What you give back must match the data character for character.

Material provided Start Marker

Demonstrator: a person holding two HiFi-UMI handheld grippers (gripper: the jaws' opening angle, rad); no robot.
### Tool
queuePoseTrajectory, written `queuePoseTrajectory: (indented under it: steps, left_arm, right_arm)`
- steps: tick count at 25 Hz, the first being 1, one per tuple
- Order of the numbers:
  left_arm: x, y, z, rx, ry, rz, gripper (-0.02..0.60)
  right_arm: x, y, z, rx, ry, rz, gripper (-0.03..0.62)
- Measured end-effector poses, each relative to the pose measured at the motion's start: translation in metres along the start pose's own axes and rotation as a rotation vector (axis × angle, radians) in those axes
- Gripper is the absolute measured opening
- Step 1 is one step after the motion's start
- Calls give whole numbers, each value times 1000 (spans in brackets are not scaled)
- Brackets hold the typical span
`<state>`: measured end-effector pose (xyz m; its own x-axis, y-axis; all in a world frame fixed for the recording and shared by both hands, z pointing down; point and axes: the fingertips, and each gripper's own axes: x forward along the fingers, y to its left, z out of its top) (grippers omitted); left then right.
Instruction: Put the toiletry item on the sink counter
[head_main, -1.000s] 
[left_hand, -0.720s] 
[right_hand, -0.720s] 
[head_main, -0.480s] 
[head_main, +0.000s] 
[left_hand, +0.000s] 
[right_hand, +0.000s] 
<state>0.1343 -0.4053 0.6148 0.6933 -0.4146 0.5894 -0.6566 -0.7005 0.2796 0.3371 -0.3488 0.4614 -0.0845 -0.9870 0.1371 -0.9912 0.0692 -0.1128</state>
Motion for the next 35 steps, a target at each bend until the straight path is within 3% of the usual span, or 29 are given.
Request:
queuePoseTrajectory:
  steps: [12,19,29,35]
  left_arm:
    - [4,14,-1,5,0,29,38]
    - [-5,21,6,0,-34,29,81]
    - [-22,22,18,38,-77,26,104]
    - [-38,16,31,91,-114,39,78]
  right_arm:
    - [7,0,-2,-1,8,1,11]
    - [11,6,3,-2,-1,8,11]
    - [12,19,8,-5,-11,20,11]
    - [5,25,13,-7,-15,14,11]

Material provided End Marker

• [Final answer]
Demonstrator: a person holding two HiFi-UMI handheld grippers (gripper: the jaws' opening angle, rad); no robot.
### Tool
queuePoseTrajectory, written `queuePoseTrajectory: (indented under it: steps, left_arm, right_arm)`
- steps: tick count at 25 Hz, the first being 1, one per tuple
- Order of the numbers:
  left_arm: x, y, z, rx, ry, rz, gripper (-0.02..0.60)
  right_arm: x, y, z, rx, ry, rz, gripper (-0.03..0.62)
- Measured end-effector poses, each relative to the pose measured at the motion's start: translation in metres along the start pose's own axes and rotation as a rotation vector (axis × angle, radians) in those axes
- Gripper is the absolute measured opening
- Step 1 is one step after the motion's start
- Calls give whole numbers, each value times 1000 (spans in brackets are not scaled)
- Brackets hold the typical span
`<state>`: measured end-effector pose (xyz m; its own x-axis, y-axis; all in a world frame fixed for the recording and shared by both hands, z pointing down; point and axes: the fingertips, and each gripper's own axes: x forward along the fingers, y to its left, z out of its top) (grippers omitted); left then right.
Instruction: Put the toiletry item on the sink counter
[head_main, -1.000s] 
[left_hand, -0.720s] 
[right_hand, -0.720s] 
[head_main, -0.480s] 
[head_main, +0.000s] 
[left_hand, +0.000s] 
[right_hand, +0.000s] 
<state>0.1343 -0.4053 0.6148 0.6933 -0.4146 0.5894 -0.6566 -0.7005 0.2796 0.3371 -0.3488 0.4614 -0.0845 -0.9870 0.1371 -0.9912 0.0692 -0.1128</state>
Motion for the next 35 steps, a target at each bend until the straight path is within 3% of the usual span, or 29 are given.
Request:
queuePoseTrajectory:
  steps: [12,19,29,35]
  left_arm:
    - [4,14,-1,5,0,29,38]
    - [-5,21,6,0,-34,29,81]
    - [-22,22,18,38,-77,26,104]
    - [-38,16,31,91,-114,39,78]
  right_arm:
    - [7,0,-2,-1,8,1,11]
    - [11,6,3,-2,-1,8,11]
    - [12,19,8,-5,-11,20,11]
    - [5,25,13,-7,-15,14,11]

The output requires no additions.